KANSAS CITY, Mo. – Winter is here. No seriously, son. Why are you wearing shorts, and where's your jacket?
How many of you reading this right now have said something similar to your child?
The struggle is real for Overland Park, Kansas, mother Kati Bernard. The daily battle she faces in the winter with her 12-year-old daughter and 14-year-old son probably unfold each morning in most households before the school bell rings.
Shorts in the winter. Yes, it's a thing.
Bernard’s son started wearing them in elementary school.
"He didn’t walk to or from school, so I didn’t put too much thought into it as he didn’t spend much time outside," Bernard said.
But by the fourth grade, her son started walking home from school in the winter elements.

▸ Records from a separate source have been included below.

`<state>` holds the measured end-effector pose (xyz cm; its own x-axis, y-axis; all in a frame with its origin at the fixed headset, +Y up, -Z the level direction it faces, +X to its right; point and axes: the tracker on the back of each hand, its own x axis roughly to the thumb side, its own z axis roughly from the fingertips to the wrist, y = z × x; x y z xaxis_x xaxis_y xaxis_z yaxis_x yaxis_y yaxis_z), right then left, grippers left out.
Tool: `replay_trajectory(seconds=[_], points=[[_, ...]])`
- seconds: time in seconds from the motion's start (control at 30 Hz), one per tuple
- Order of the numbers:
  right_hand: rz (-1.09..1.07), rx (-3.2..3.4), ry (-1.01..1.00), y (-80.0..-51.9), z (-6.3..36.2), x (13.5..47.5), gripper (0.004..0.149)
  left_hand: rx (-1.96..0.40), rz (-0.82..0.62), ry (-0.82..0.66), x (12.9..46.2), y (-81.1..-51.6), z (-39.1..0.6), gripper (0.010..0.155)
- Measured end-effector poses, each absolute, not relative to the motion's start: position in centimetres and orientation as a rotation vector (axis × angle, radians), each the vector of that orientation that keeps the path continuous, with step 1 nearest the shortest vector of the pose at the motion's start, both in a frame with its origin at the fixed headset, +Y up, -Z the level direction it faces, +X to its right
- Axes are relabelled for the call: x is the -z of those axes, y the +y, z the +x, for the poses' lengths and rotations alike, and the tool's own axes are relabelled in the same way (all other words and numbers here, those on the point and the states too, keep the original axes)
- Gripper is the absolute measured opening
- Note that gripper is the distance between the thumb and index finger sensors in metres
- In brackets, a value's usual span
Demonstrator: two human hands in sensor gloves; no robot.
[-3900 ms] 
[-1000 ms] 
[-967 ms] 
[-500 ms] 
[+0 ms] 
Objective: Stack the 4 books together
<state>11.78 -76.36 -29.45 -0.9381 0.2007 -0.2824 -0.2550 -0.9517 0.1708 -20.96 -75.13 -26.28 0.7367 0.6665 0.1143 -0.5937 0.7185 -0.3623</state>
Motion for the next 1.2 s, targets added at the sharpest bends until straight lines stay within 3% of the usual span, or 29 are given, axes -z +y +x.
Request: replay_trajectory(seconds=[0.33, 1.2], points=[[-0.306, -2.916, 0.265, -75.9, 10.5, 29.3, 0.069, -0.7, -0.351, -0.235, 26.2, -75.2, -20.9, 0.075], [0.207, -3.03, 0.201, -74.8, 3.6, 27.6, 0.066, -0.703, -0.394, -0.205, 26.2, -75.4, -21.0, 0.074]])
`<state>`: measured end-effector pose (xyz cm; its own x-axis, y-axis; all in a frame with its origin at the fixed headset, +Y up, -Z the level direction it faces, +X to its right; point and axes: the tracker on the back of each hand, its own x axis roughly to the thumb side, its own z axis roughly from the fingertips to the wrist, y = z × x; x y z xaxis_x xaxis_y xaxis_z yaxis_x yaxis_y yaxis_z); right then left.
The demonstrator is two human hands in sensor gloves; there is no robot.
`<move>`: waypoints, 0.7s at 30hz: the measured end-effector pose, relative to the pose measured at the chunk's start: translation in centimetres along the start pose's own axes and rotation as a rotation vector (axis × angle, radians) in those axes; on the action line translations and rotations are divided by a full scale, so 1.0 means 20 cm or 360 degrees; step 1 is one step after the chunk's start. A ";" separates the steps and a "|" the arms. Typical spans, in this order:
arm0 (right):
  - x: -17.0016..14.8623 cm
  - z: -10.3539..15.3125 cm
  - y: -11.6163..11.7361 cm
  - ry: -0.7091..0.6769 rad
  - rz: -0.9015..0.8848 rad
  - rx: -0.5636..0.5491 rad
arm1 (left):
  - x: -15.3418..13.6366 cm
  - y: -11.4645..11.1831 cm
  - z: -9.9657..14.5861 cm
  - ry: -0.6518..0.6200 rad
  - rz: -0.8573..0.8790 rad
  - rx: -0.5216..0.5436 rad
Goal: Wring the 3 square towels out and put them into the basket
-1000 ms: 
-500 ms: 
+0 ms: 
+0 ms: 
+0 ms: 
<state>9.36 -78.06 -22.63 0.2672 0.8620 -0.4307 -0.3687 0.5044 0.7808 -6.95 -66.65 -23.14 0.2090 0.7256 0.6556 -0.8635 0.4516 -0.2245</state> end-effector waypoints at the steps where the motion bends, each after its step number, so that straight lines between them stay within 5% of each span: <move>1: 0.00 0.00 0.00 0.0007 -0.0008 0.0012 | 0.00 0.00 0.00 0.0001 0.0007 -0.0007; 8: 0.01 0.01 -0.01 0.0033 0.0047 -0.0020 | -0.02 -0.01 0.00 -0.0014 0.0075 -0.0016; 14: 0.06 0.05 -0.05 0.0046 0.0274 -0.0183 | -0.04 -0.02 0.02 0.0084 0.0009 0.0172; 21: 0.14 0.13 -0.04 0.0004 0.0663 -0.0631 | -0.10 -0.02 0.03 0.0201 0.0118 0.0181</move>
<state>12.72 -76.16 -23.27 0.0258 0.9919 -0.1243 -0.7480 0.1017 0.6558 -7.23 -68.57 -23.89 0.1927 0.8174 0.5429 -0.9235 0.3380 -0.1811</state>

"Parents would always say, ‘Hey I saw (your son) walking to school in his shorts and orange sweatshirt,'" Bernard vividly recalls. "As if they were somehow mocking me for his clothing choices."
But by the time her son was at the age to walk home by himself, Bernard felt he was old enough, in her mind, to be making choices about his clothing.
And medical experts will agree, it is completely OK to let them wear shorts in the winter as long as it is not for an extended amount of time.
"Is it smart, and would I do it? No. As I don’t like to be cold," said Dr. David Smith, youth sports medicine medical director at the University of Kansas Health System. "But there is no truth to the old saying that if you don’t cover your head and stay warm you will get a cold or other illness."
The battle with the coat
The motto in Bernard's house: If you’re dumb, you freeze.
"It obviously didn’t affect him, because he didn’t start wearing pants, mind you, sweatpants, until seventh grade," Bernard said. "So, there were many years I didn’t fight that battle."
And the coat – it’s still not worth it for Bernard.
"They will wear one to sled, but that’s about it," Bernard said. "Neither one has a locker, and there is no way they’re carrying one around. You know, they don’t think that’s ‘cool.’"
Fads are hard to fight, as we all know.
"Kids and adolescents are under peer pressure to conform to the trends and feel accepted," Smith said.
As for Bernard’s daughter, she’s always been practical until this year. Now, she insists on wearing shorts, T-shirts and sandals (with socks, of course).
"I’ve noticed other kids in her school are wearing pants at drop-off, so I think she’s just trying to be independent," Bernard said.
For her son, Bernard said it is because all the other boys were doing it, too. She goes back to her motto and believes her daughter will correct herself when she gets cold.
"There are way too many other battles to fight with them," Bernard said. "She still has to wear a mask to school daily, and she does that willingly. So to me, that is a better fight to pick -- if she wouldn’t wear it."
Encourage common sense
Smith offers some suggestions for parents, like Bernard, who might be facing this daily winter dilemma.
"Draw upon your best parenting skills to try to encourage common sense," Smith said. "But remember many times, the more you push, the more your children and adolescents push back."
Or you could just "grin and bare it," Smith said, by showing up to their activity in shorts for a brief embarrassment, and they might rethink their bare legs.
"I used this tactic with my children as they were growing up with a simple threat that what they wear was fair game for Dad to wear," Smith said with a laugh. "It worked fairly well as they knew Dad would follow through on the threat."
But in all seriousness, Smith said parents should make sure they are monitoring the amount of time and the extremes of the weather conditions when their kids step outside in shorts to help mitigate the risk of hypothermia and frostbite.
"And be willing to provide the appropriate outerwear when they ask you to purchase their clothing," Smith adds.
Bernard said she might start marking on a calendar how many days her daughter sprints home from the bus stop freezing. But, she is fine with that.
"They don’t get to make very many decisions for themselves so why not let them have this one," Bernard said.